- **What is needed**
Go through the listing below and output exactly the line with "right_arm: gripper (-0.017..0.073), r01", the line with "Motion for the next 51", and each line between; omit the rest.

- **Records for the task**

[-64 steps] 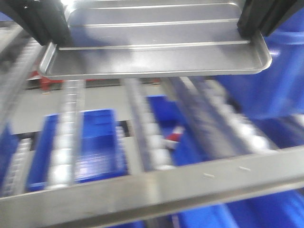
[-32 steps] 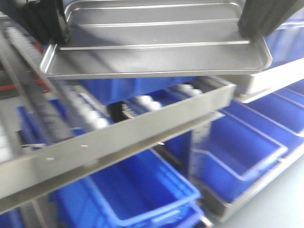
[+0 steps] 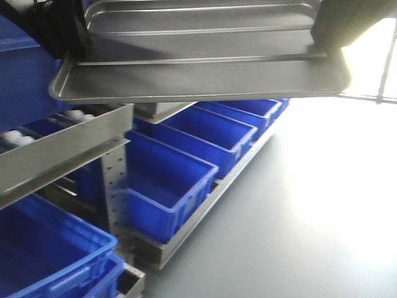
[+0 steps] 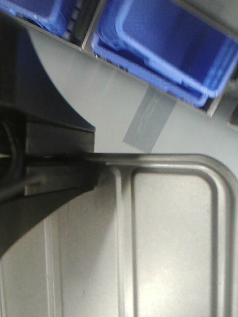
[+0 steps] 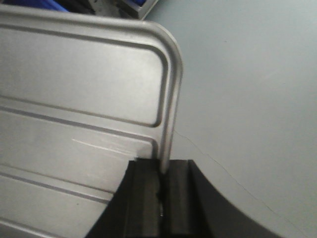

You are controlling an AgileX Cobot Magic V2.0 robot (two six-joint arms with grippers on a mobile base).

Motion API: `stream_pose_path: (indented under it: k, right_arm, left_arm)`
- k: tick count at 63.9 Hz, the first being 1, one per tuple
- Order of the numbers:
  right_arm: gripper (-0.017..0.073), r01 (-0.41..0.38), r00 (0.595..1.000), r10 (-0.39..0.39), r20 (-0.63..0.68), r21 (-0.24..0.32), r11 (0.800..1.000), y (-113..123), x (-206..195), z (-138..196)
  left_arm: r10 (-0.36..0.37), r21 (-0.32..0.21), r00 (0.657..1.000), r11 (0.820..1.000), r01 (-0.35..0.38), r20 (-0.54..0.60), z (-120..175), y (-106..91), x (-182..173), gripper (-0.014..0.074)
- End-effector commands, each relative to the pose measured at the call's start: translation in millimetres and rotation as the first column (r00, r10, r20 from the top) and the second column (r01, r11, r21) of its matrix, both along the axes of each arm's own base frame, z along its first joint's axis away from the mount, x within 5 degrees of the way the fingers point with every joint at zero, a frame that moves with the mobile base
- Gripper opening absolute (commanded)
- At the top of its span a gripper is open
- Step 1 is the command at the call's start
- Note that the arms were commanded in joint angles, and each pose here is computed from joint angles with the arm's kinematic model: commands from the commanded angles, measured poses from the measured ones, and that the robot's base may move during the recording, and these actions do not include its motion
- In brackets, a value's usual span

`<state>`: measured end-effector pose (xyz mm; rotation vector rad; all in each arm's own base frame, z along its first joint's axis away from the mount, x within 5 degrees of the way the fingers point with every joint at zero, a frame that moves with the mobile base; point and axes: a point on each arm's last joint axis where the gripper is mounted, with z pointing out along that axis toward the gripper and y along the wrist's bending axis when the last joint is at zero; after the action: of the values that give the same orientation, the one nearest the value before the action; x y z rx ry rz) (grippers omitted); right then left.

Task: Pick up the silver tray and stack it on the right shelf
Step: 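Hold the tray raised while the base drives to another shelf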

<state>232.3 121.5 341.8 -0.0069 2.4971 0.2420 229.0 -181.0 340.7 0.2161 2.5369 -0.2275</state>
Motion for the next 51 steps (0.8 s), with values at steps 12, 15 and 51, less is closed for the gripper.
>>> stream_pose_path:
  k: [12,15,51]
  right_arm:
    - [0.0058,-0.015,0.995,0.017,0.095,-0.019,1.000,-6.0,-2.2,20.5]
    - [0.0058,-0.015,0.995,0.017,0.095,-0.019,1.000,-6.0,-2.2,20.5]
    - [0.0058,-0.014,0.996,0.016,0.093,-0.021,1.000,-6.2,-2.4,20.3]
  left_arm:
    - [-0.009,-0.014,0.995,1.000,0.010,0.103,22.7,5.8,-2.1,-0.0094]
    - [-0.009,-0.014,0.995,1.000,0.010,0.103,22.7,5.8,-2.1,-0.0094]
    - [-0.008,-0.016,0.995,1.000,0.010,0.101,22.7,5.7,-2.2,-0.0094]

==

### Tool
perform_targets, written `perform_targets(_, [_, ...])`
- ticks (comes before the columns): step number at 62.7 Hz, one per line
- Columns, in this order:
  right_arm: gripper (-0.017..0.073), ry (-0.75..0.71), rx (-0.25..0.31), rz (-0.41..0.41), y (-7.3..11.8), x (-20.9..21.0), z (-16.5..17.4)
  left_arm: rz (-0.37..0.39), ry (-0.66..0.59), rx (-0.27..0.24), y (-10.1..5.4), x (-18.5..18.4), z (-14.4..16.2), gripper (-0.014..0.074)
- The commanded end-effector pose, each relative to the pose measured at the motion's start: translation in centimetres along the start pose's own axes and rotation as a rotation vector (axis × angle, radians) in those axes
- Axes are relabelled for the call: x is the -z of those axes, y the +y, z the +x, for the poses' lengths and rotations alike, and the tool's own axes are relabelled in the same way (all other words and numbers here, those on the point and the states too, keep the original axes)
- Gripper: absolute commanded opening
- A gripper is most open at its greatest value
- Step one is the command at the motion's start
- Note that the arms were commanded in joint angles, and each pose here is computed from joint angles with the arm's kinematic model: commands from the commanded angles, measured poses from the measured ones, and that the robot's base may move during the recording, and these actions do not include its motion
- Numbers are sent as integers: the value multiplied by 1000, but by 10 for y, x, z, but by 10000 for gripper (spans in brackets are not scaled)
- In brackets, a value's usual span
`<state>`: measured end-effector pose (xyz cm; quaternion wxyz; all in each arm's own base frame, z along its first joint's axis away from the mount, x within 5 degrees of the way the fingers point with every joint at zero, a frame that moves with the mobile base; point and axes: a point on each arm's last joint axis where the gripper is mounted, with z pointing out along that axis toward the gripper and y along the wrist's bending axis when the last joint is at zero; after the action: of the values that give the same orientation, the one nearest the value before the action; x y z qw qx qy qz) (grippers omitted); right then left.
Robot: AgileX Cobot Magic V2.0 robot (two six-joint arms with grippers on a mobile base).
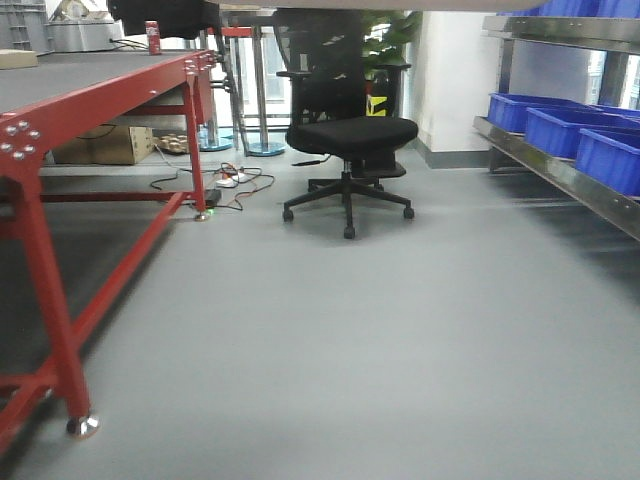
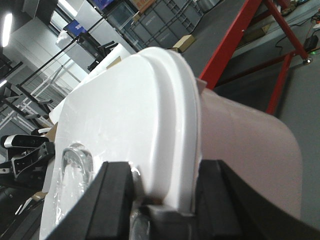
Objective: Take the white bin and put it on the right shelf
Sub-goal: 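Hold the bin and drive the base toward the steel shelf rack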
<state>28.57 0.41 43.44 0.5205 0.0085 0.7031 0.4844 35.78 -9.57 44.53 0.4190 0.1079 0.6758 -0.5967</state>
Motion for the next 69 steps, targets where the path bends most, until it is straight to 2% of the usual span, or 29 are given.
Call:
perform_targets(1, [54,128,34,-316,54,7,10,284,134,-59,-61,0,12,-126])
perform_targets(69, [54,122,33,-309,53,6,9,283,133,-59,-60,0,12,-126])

- **Written solution**
  right_arm: gripper (-0.017..0.073), r01 (-0.41..0.38), r00 (0.595..1.000), r10 (-0.39..0.39), r20 (-0.63..0.68), r21 (-0.24..0.32), r11 (0.800..1.000), y (-113..123), x (-206..195), z (-138..196)
  left_arm: r10 (-0.36..0.37), r21 (-0.32..0.21), r00 (0.657..1.000), r11 (0.820..1.000), r01 (-0.35..0.38), r20 (-0.54..0.60), z (-120..175), y (-106..91), x (-182..173), gripper (-0.014..0.074)
- End-effector commands, each relative to the pose measured at the call's start: translation in millimetres and rotation as the first column (r00, r10, r20 from the top) and the second column (r01, r11, r21) of its matrix, both along the axes of each arm's own base frame, z along its first joint's axis away from the mount, x within 5 degrees of the way the fingers point with every joint at zero, a frame that moves with the mobile base
- Gripper opening absolute (commanded)
- At the top of its span a gripper is open
- Step 1 is the command at the call's start
- Note that the arms were commanded in joint angles, and each pose here is computed from joint angles with the arm's kinematic model: commands from the commanded angles, measured poses from the measured ones, and that the robot's base may move during the recording, and these actions do not include its motion
- In brackets, a value's usual span

`<state>`: measured end-effector pose (xyz mm; rotation vector rad; all in each arm's own base frame, z along its first joint's axis away from the mount, x within 5 degrees of the way the fingers point with every joint at zero, a frame that moves with the mobile base; point and axes: a point on each arm's last joint axis where the gripper is mounted, with z pointing out along that axis toward the gripper and y along the wrist's bending axis when the last joint is at zero; after the action: of the values that give the same orientation, the one nearest the value before the action; x y z rx ry rz) (grippers omitted); right then left.

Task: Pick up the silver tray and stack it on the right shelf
Step: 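Hold the tray raised while the base drives to another shelf
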
<state>232.3 121.5 341.8 -0.0069 2.4971 0.2420 229.0 -181.0 340.7 0.2161 2.5369 -0.2275</state>
Motion for the next 51 steps (0.8 s), with values at steps 12, 15 and 51, less is closed for the gripper.

This is the complete output.